Further damping the experience is how serious the game takes itself. Let’s not mince words here; Dishonored as a whole as at its best when you’re using supernatural powers to murder your enemies in the most over-the-top way possible. Remember that feeling you got when playing Gears of War for the first time? The unnatural joy when performing your first chainsaw execution? That’s where Dishonored is at its best: changing off a stealth kill into some super powers to chain four more together before shooting off one incoming guard and then flipping reality to finish the job. Considering the design of later missions in the game, the overly serious story and characters make less and less sense. The game offers plenty to be excited about, particularly regarding level design, so here’s to hoping additional playthroughs can paint a brighter picture. That there is the biggest impression Dishonored 2 leaves on me: I want to keep playing despite my frustrations. Again, this isn’t a bad game by any means necessary, but instead one that falls short due to me having various issues that piled up over time.

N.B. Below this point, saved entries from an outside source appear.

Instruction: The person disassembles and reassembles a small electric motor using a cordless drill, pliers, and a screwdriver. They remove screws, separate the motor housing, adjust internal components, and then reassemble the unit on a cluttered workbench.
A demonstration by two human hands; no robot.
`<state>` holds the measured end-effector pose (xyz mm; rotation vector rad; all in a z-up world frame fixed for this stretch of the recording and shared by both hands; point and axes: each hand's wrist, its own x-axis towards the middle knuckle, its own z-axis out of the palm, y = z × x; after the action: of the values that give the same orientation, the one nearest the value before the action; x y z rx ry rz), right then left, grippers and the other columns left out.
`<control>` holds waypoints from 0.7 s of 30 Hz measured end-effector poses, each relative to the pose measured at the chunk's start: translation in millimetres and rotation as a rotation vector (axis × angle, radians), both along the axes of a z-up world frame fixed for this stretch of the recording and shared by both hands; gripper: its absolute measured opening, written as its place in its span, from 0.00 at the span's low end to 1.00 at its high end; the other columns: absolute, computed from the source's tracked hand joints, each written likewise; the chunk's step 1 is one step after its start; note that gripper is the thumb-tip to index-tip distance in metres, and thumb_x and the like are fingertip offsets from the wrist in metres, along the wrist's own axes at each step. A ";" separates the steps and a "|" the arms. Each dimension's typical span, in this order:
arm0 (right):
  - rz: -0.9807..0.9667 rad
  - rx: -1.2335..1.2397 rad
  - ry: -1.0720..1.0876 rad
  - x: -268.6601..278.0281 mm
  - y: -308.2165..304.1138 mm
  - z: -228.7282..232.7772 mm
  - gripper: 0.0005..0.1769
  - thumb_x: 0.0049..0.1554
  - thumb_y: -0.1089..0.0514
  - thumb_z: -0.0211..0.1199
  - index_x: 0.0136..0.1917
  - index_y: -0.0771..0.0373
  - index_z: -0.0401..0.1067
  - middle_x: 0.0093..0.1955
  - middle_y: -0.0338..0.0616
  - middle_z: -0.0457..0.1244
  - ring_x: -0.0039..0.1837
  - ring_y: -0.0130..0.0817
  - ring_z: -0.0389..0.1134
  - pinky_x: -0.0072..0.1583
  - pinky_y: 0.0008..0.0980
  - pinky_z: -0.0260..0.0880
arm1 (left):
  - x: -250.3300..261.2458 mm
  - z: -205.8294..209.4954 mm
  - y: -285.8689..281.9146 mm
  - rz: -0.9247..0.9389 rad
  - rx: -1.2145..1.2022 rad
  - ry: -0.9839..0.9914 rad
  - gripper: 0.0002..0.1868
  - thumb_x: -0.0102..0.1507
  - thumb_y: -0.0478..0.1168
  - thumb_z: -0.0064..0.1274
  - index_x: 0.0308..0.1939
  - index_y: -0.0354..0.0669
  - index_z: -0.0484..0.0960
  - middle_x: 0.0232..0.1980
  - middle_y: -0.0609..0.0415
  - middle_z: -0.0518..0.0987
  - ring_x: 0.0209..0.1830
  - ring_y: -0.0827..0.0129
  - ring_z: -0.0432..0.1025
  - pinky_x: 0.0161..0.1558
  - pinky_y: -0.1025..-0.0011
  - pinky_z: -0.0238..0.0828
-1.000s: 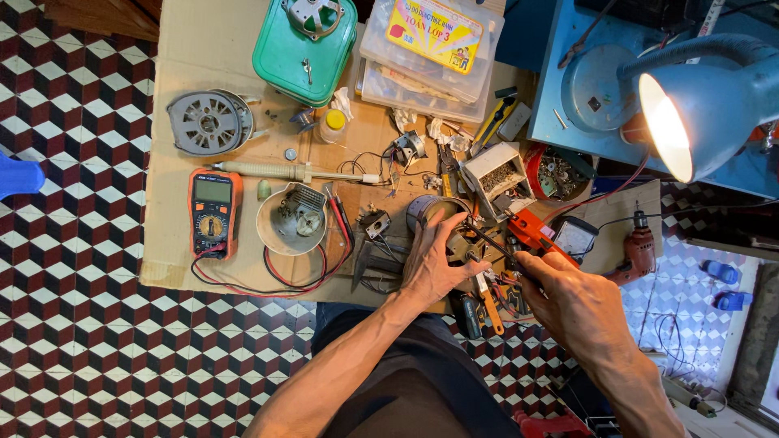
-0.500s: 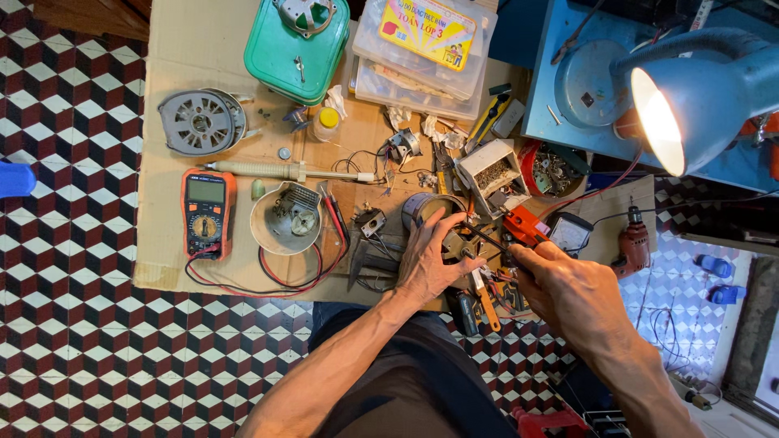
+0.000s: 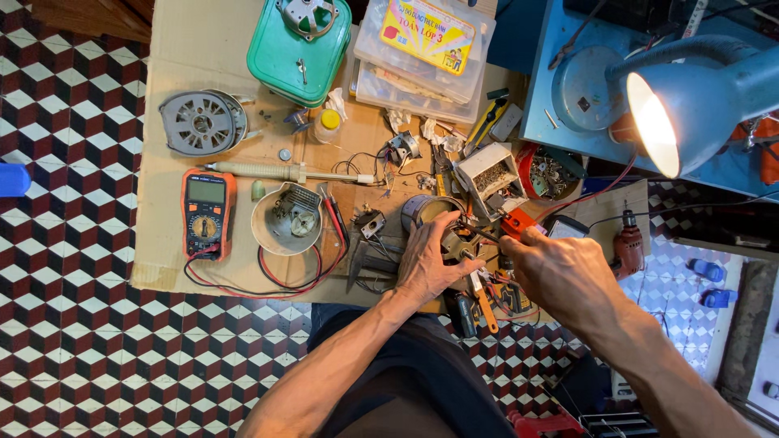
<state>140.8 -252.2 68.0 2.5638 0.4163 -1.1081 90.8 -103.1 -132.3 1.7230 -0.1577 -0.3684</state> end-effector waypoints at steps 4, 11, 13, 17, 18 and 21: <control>0.055 0.121 -0.095 1.8 -0.9 -6.3 0.18 0.60 0.60 0.55 0.62 0.54 0.73 0.48 0.46 0.68 0.34 0.30 0.69 0.34 0.30 0.71 | -1.5 -6.5 -2.8 0.005 -0.005 0.052 0.57 0.52 0.62 0.67 0.75 0.39 0.57 0.66 0.38 0.71 0.69 0.51 0.65 0.72 0.55 0.58; 0.107 -0.086 0.127 20.7 10.7 -0.8 0.18 0.67 0.56 0.50 0.69 0.53 0.67 0.47 0.47 0.68 0.32 0.29 0.68 0.31 0.30 0.71 | -3.7 -17.6 -8.0 -0.031 -0.003 0.048 0.60 0.52 0.63 0.69 0.76 0.35 0.54 0.68 0.36 0.67 0.72 0.48 0.59 0.75 0.47 0.44; 0.132 -0.091 0.132 22.9 16.5 0.9 0.18 0.66 0.56 0.50 0.69 0.54 0.67 0.46 0.48 0.69 0.32 0.29 0.68 0.32 0.30 0.73 | -5.1 -18.6 -7.7 -0.002 -0.016 0.032 0.60 0.52 0.62 0.69 0.76 0.35 0.55 0.69 0.35 0.67 0.73 0.47 0.58 0.76 0.46 0.44; 0.208 -0.048 0.104 16.2 21.1 3.8 0.21 0.61 0.62 0.52 0.67 0.58 0.67 0.59 0.56 0.65 0.29 0.30 0.69 0.30 0.29 0.71 | -8.9 -21.6 -10.4 -0.001 -0.071 0.087 0.60 0.53 0.63 0.66 0.77 0.35 0.54 0.70 0.36 0.66 0.72 0.48 0.59 0.74 0.49 0.50; 0.208 -0.052 0.111 17.2 21.5 2.7 0.21 0.61 0.63 0.51 0.67 0.58 0.67 0.64 0.58 0.63 0.28 0.30 0.69 0.29 0.29 0.70 | -9.3 -22.5 -10.7 0.021 -0.077 0.052 0.59 0.53 0.62 0.66 0.77 0.35 0.54 0.70 0.35 0.66 0.73 0.47 0.59 0.75 0.48 0.48; 0.231 -0.069 0.110 22.5 20.4 2.5 0.22 0.59 0.61 0.54 0.67 0.57 0.67 0.58 0.57 0.66 0.29 0.31 0.70 0.29 0.26 0.70 | -10.9 -23.7 -10.9 0.043 -0.068 -0.002 0.58 0.54 0.61 0.68 0.76 0.34 0.54 0.70 0.35 0.66 0.73 0.46 0.59 0.77 0.44 0.41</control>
<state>163.3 -231.8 70.5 2.3324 0.6703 -1.1585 79.9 -114.0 -156.0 1.6571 -0.1331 -0.3267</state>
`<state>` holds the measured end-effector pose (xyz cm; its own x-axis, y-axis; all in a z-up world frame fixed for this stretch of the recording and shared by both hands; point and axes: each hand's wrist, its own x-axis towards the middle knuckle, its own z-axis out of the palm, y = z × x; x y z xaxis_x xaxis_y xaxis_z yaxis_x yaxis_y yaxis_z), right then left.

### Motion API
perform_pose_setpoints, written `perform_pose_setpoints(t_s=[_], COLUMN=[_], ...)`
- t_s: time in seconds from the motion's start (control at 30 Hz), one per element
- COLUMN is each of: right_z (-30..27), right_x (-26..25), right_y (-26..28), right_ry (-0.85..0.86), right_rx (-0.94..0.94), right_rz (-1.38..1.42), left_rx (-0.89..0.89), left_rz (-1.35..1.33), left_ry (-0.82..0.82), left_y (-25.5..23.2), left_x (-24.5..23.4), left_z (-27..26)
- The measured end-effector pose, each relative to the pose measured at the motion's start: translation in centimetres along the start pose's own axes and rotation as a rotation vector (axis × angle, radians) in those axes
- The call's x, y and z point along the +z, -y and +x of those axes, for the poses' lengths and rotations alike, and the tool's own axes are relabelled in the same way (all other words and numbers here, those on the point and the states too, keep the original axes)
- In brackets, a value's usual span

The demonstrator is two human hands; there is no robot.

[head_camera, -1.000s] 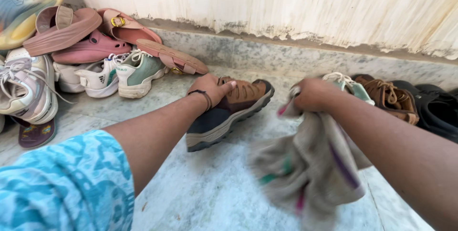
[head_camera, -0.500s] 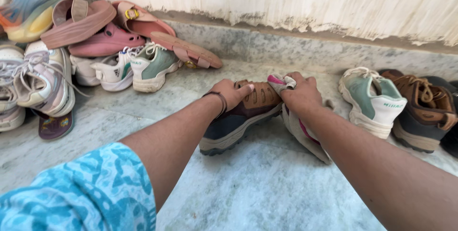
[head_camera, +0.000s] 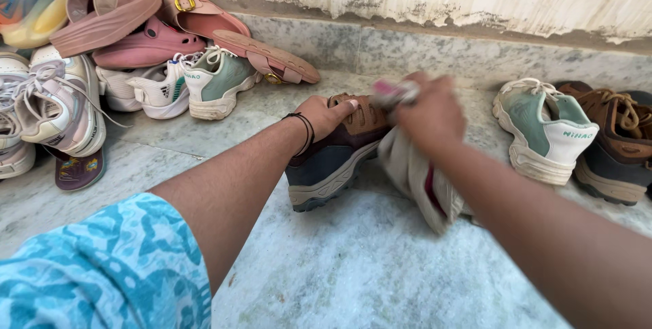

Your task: The person wipes a light green sneaker with a cloth, then switches to a brown hiking boot and continues wiping it. The person handles each shoe one at a time, rotating them to wipe different sides.

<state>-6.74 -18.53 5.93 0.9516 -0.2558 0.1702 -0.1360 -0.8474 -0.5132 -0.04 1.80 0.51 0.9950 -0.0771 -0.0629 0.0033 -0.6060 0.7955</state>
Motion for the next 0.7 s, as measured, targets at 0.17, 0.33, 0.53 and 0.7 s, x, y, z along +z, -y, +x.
perform_pose_setpoints(t_s=[0.17, 0.33, 0.53, 0.7], right_z=[2.4, 0.6, -3.5, -4.0], right_x=[-1.1, 0.3, 1.2, -0.4], right_y=[-1.1, 1.5, 2.3, 0.5], right_ry=[-0.002, 0.081, 0.021, 0.148], right_rx=[-0.038, -0.105, -0.244, -0.672], right_rz=[-0.035, -0.071, 0.062, 0.088], left_rx=[0.035, -0.011, -0.127, -0.143], left_rz=[0.015, 0.049, 0.065, 0.047], left_ry=[0.05, 0.071, 0.036, 0.002], left_y=[-2.0, -2.0, -0.9, 0.7], left_x=[1.1, 1.3, 2.1, 1.5], left_z=[-1.7, -1.4, 1.6, 3.7])
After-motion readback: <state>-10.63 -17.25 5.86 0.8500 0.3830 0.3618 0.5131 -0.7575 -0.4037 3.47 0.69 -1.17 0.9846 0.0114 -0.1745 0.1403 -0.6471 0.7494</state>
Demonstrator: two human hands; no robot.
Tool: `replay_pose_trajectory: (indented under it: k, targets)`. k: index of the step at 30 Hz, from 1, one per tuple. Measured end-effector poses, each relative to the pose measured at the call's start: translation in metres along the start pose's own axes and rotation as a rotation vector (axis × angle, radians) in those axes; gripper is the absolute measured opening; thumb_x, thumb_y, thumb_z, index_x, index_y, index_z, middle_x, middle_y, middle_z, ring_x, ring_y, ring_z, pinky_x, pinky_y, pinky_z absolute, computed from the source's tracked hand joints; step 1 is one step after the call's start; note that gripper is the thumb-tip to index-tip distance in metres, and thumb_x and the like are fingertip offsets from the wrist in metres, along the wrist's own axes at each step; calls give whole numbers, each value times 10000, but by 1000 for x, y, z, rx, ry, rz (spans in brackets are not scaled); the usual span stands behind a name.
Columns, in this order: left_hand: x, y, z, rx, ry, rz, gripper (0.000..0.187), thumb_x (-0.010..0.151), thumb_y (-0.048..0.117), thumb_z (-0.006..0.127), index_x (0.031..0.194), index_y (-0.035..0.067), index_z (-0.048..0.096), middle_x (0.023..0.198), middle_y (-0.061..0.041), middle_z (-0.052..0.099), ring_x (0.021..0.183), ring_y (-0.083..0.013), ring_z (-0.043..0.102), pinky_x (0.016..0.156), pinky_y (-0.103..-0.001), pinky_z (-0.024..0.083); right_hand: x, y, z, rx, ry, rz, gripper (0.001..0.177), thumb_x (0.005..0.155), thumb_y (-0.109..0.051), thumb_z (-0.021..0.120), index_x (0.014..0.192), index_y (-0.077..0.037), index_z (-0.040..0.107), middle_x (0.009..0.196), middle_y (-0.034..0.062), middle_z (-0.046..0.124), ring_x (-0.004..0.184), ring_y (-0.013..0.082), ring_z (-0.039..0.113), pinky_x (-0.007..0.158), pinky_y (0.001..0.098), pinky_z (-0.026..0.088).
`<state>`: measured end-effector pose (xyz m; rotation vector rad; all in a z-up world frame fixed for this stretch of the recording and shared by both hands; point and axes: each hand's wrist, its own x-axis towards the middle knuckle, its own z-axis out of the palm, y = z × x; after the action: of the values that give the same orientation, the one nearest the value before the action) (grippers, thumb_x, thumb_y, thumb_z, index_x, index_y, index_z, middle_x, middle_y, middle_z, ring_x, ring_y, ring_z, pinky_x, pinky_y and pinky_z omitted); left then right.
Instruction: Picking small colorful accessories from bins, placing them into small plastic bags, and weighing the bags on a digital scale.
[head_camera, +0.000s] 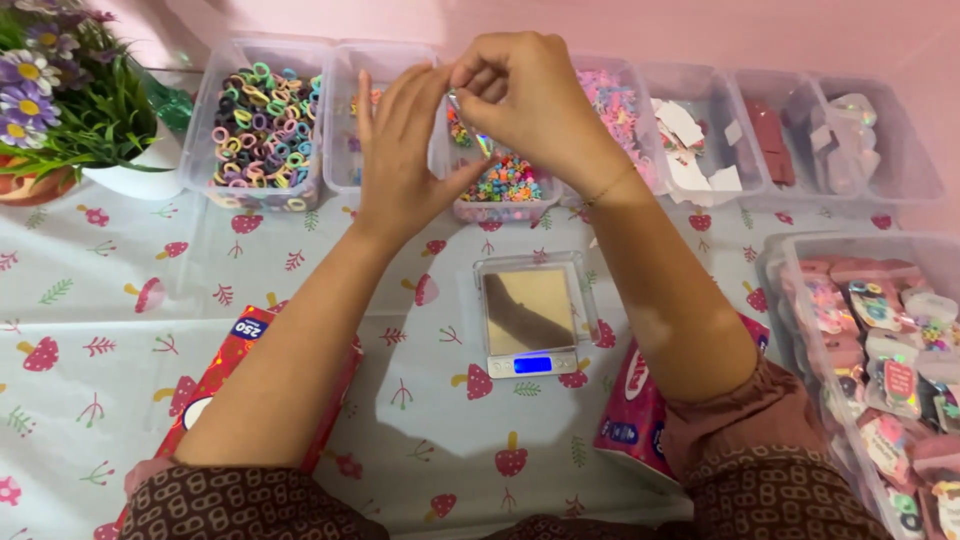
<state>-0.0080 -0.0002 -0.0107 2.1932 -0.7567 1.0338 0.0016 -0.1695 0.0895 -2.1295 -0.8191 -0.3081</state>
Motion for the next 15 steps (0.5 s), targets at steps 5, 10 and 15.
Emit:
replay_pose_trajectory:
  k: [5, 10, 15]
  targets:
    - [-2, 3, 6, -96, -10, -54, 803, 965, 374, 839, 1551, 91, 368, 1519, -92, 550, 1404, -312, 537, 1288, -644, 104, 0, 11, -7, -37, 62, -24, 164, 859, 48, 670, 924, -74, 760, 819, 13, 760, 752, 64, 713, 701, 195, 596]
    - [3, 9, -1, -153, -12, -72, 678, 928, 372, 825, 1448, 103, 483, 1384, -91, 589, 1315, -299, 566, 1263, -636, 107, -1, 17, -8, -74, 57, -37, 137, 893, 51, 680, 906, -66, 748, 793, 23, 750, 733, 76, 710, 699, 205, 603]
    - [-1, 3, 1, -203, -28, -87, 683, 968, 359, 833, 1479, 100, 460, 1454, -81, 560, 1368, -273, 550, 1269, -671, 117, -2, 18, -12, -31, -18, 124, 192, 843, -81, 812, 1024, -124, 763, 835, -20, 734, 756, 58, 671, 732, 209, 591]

The biggest issue, though, is the visuals. For whatever reason, my copy of Dishonored 2 (on Xbox One) isn’t nearly as crisp as it should be. Maybe it’s an optimization issue? Perhaps the art style clashes with the amount of power the game is using? Whatever the case, I’m just happy I’m not playing the game on PC, where the game is reportedly an unplayable mess.
Here’s the bottom line: Dishonored 2 can be an enjoyable experience if you’re able to put up with some of its flaws. If you’re the type of person who played through the original dozens of times, each different than the last, then this will be absolutely worth the pick-up. If you weren’t one of those people, then you’re honestly better off waiting. Despite its moments of joy and exhilaration, Dishonored 2 left me wondering “what if?” Just make sure that no matter what you do, avoid the PC version at all costs until its patched.